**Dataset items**
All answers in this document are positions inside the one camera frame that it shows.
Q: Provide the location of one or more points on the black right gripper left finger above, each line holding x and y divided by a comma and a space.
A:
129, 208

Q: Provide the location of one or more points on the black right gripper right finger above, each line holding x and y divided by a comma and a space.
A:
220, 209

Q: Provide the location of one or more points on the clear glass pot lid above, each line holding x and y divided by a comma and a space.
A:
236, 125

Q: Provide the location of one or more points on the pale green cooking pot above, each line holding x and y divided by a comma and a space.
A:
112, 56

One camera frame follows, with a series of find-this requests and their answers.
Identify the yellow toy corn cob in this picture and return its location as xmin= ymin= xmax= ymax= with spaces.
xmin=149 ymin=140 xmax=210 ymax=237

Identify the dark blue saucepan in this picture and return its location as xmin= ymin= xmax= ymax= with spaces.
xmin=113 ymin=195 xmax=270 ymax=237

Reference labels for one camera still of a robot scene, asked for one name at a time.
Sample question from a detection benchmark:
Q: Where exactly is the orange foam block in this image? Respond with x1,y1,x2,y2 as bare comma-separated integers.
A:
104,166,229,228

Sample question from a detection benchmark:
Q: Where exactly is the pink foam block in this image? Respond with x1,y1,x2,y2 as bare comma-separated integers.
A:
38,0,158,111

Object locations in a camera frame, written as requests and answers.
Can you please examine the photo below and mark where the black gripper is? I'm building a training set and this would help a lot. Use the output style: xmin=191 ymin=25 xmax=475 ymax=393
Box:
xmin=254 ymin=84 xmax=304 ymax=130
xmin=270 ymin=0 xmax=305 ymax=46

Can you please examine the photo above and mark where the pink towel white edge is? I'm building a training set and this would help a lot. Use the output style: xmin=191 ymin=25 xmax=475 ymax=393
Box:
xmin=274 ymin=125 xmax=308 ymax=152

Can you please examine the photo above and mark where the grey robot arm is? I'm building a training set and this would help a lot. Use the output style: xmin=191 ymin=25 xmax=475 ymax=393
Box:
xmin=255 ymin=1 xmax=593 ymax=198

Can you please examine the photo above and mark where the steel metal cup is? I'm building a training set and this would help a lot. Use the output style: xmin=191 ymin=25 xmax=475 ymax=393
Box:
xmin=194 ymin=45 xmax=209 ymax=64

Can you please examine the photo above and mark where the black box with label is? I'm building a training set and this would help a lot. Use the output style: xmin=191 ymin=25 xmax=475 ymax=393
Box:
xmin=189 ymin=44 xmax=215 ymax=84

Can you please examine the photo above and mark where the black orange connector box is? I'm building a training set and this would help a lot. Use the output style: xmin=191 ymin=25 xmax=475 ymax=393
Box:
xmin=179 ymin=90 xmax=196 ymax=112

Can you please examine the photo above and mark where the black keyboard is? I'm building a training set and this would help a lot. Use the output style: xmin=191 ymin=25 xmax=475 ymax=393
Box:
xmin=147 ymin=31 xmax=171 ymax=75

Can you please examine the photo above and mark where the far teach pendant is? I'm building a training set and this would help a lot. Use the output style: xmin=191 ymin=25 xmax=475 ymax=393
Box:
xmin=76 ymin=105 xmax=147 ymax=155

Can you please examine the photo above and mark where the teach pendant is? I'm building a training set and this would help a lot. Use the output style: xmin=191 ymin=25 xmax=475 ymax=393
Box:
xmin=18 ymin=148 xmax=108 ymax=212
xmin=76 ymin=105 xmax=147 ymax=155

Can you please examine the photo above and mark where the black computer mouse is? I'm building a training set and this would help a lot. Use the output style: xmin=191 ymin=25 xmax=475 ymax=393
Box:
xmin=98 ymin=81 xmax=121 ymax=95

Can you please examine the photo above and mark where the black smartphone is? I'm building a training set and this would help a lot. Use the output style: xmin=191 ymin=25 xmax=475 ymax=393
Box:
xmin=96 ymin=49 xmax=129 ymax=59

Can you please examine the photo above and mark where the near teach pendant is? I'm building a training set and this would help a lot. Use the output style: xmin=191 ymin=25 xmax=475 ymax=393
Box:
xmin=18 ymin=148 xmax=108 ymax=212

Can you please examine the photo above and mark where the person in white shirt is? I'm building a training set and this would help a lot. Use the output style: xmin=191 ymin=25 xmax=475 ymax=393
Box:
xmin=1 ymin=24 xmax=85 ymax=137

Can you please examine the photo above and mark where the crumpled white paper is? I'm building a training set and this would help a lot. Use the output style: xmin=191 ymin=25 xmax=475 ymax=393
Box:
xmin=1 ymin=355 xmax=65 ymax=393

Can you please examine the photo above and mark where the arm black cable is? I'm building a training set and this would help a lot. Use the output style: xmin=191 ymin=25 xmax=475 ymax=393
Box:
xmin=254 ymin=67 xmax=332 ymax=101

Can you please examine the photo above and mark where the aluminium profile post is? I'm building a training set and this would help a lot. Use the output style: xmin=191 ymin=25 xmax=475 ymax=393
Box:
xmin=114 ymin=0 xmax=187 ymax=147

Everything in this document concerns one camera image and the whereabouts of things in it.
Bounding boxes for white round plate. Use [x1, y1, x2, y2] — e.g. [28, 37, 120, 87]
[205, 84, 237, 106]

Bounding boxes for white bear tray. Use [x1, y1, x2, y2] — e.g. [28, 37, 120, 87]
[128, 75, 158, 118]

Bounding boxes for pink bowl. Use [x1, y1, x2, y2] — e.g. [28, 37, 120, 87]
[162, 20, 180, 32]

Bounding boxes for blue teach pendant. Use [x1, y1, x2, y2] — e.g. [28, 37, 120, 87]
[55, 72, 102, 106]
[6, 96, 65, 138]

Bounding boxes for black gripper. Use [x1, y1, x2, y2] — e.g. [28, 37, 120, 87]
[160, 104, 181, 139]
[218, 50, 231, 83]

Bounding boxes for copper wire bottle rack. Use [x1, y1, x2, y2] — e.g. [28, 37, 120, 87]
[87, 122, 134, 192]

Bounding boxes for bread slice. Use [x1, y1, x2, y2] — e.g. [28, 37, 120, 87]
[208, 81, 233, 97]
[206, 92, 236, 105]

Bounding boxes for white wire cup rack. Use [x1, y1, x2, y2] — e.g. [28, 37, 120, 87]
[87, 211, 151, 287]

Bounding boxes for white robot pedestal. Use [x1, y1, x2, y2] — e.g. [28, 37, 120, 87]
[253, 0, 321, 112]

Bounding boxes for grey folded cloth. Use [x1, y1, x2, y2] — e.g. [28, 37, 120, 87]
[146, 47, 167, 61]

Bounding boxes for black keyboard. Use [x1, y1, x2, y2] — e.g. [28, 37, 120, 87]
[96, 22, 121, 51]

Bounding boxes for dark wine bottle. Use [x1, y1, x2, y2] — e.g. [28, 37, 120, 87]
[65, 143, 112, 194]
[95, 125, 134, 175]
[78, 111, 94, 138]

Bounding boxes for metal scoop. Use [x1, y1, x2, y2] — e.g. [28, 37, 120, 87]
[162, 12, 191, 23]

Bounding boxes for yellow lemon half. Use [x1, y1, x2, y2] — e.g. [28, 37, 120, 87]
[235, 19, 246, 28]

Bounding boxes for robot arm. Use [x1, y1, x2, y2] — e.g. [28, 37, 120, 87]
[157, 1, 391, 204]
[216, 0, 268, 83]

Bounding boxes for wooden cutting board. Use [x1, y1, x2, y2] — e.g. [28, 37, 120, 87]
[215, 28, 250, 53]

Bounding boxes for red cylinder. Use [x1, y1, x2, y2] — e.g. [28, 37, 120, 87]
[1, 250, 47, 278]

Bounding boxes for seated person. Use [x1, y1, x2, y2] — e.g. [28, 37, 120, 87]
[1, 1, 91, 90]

**DESCRIPTION OF THE TASK**
Copy the data above in full, exactly as it reads.

**RESPONSE BOX**
All answers in this document are positions inside the one camera frame that it shows.
Q: Provide the location of one or more points on the black right gripper left finger above, each line holding x and y divided by a comma and a space.
A:
129, 208

Q: Provide the location of one or more points on the black right gripper right finger above, each line holding x and y divided by a comma and a space.
A:
220, 209

Q: Provide the location of one or more points on the clear glass pot lid above, each line holding x and y divided by a comma and a space.
A:
236, 125

Q: Provide the location of one or more points on the pale green cooking pot above, each line holding x and y divided by a comma and a space.
A:
112, 56

One camera frame follows, with a series of find-this requests and their answers.
Identify the yellow toy corn cob in this picture and return its location as xmin= ymin= xmax= ymax= with spaces.
xmin=149 ymin=140 xmax=210 ymax=237

Identify the dark blue saucepan in this picture and return its location as xmin= ymin= xmax= ymax= with spaces.
xmin=113 ymin=195 xmax=270 ymax=237

Reference labels for one camera still of a robot scene, asked for one name at a time.
Sample question from a detection benchmark:
Q: Where exactly is the orange foam block in this image? Respond with x1,y1,x2,y2 as bare comma-separated integers.
A:
104,166,229,228

Sample question from a detection benchmark:
Q: Where exactly is the pink foam block in this image? Respond with x1,y1,x2,y2 as bare comma-separated integers.
A:
38,0,158,111

Object locations in a camera frame, written as requests and answers.
Can you please examine the photo below and mark where the black gripper is? I'm building a training set and this would help a lot. Use the output style: xmin=191 ymin=25 xmax=475 ymax=393
Box:
xmin=254 ymin=84 xmax=304 ymax=130
xmin=270 ymin=0 xmax=305 ymax=46

Can you please examine the photo above and mark where the pink towel white edge is? I'm building a training set and this would help a lot. Use the output style: xmin=191 ymin=25 xmax=475 ymax=393
Box:
xmin=274 ymin=125 xmax=308 ymax=152

Can you please examine the photo above and mark where the grey robot arm is? I'm building a training set and this would help a lot. Use the output style: xmin=191 ymin=25 xmax=475 ymax=393
Box:
xmin=255 ymin=1 xmax=593 ymax=198

Can you please examine the photo above and mark where the steel metal cup is? I'm building a training set and this would help a lot. Use the output style: xmin=191 ymin=25 xmax=475 ymax=393
Box:
xmin=194 ymin=45 xmax=209 ymax=64

Can you please examine the photo above and mark where the black box with label is? I'm building a training set and this would help a lot. Use the output style: xmin=191 ymin=25 xmax=475 ymax=393
Box:
xmin=189 ymin=44 xmax=215 ymax=84

Can you please examine the photo above and mark where the black orange connector box is? I'm building a training set and this would help a lot. Use the output style: xmin=191 ymin=25 xmax=475 ymax=393
Box:
xmin=179 ymin=90 xmax=196 ymax=112

Can you please examine the photo above and mark where the black keyboard is? I'm building a training set and this would help a lot. Use the output style: xmin=191 ymin=25 xmax=475 ymax=393
Box:
xmin=147 ymin=31 xmax=171 ymax=75

Can you please examine the photo above and mark where the far teach pendant is? I'm building a training set and this would help a lot. Use the output style: xmin=191 ymin=25 xmax=475 ymax=393
Box:
xmin=76 ymin=105 xmax=147 ymax=155

Can you please examine the photo above and mark where the teach pendant is? I'm building a training set and this would help a lot. Use the output style: xmin=191 ymin=25 xmax=475 ymax=393
Box:
xmin=18 ymin=148 xmax=108 ymax=212
xmin=76 ymin=105 xmax=147 ymax=155

Can you please examine the photo above and mark where the black computer mouse is? I'm building a training set and this would help a lot. Use the output style: xmin=191 ymin=25 xmax=475 ymax=393
Box:
xmin=98 ymin=81 xmax=121 ymax=95

Can you please examine the photo above and mark where the black smartphone is? I'm building a training set and this would help a lot. Use the output style: xmin=191 ymin=25 xmax=475 ymax=393
Box:
xmin=96 ymin=49 xmax=129 ymax=59

Can you please examine the photo above and mark where the near teach pendant is? I'm building a training set and this would help a lot. Use the output style: xmin=191 ymin=25 xmax=475 ymax=393
Box:
xmin=18 ymin=148 xmax=108 ymax=212

Can you please examine the photo above and mark where the person in white shirt is? I'm building a training set and this would help a lot. Use the output style: xmin=191 ymin=25 xmax=475 ymax=393
Box:
xmin=1 ymin=24 xmax=85 ymax=137

Can you please examine the photo above and mark where the crumpled white paper is? I'm building a training set and this would help a lot. Use the output style: xmin=191 ymin=25 xmax=475 ymax=393
Box:
xmin=1 ymin=355 xmax=65 ymax=393

Can you please examine the photo above and mark where the arm black cable is? I'm building a training set and this would help a lot. Use the output style: xmin=191 ymin=25 xmax=475 ymax=393
Box:
xmin=254 ymin=67 xmax=332 ymax=101

Can you please examine the photo above and mark where the aluminium profile post is? I'm building a training set and this would help a lot. Use the output style: xmin=191 ymin=25 xmax=475 ymax=393
Box:
xmin=114 ymin=0 xmax=187 ymax=147

Everything in this document concerns one camera image and the whereabouts of things in it.
Bounding boxes for white round plate. Use [x1, y1, x2, y2] — e.g. [28, 37, 120, 87]
[205, 84, 237, 106]

Bounding boxes for white bear tray. Use [x1, y1, x2, y2] — e.g. [28, 37, 120, 87]
[128, 75, 158, 118]

Bounding boxes for pink bowl. Use [x1, y1, x2, y2] — e.g. [28, 37, 120, 87]
[162, 20, 180, 32]

Bounding boxes for blue teach pendant. Use [x1, y1, x2, y2] — e.g. [28, 37, 120, 87]
[55, 72, 102, 106]
[6, 96, 65, 138]

Bounding boxes for black gripper. Use [x1, y1, x2, y2] — e.g. [28, 37, 120, 87]
[160, 104, 181, 139]
[218, 50, 231, 83]

Bounding boxes for copper wire bottle rack. Use [x1, y1, x2, y2] — e.g. [28, 37, 120, 87]
[87, 122, 134, 192]

Bounding boxes for bread slice. Use [x1, y1, x2, y2] — e.g. [28, 37, 120, 87]
[208, 81, 233, 97]
[206, 92, 236, 105]

Bounding boxes for white wire cup rack. Use [x1, y1, x2, y2] — e.g. [28, 37, 120, 87]
[87, 211, 151, 287]

Bounding boxes for white robot pedestal. Use [x1, y1, x2, y2] — e.g. [28, 37, 120, 87]
[253, 0, 321, 112]

Bounding boxes for grey folded cloth. Use [x1, y1, x2, y2] — e.g. [28, 37, 120, 87]
[146, 47, 167, 61]

Bounding boxes for black keyboard. Use [x1, y1, x2, y2] — e.g. [28, 37, 120, 87]
[96, 22, 121, 51]

Bounding boxes for dark wine bottle. Use [x1, y1, x2, y2] — e.g. [28, 37, 120, 87]
[65, 143, 112, 194]
[95, 125, 134, 175]
[78, 111, 94, 138]

Bounding boxes for metal scoop. Use [x1, y1, x2, y2] — e.g. [28, 37, 120, 87]
[162, 12, 191, 23]

Bounding boxes for yellow lemon half. Use [x1, y1, x2, y2] — e.g. [28, 37, 120, 87]
[235, 19, 246, 28]

Bounding boxes for robot arm. Use [x1, y1, x2, y2] — e.g. [28, 37, 120, 87]
[157, 1, 391, 204]
[216, 0, 268, 83]

Bounding boxes for wooden cutting board. Use [x1, y1, x2, y2] — e.g. [28, 37, 120, 87]
[215, 28, 250, 53]

Bounding boxes for red cylinder. Use [x1, y1, x2, y2] — e.g. [28, 37, 120, 87]
[1, 250, 47, 278]

Bounding boxes for seated person. Use [x1, y1, x2, y2] — e.g. [28, 37, 120, 87]
[1, 1, 91, 90]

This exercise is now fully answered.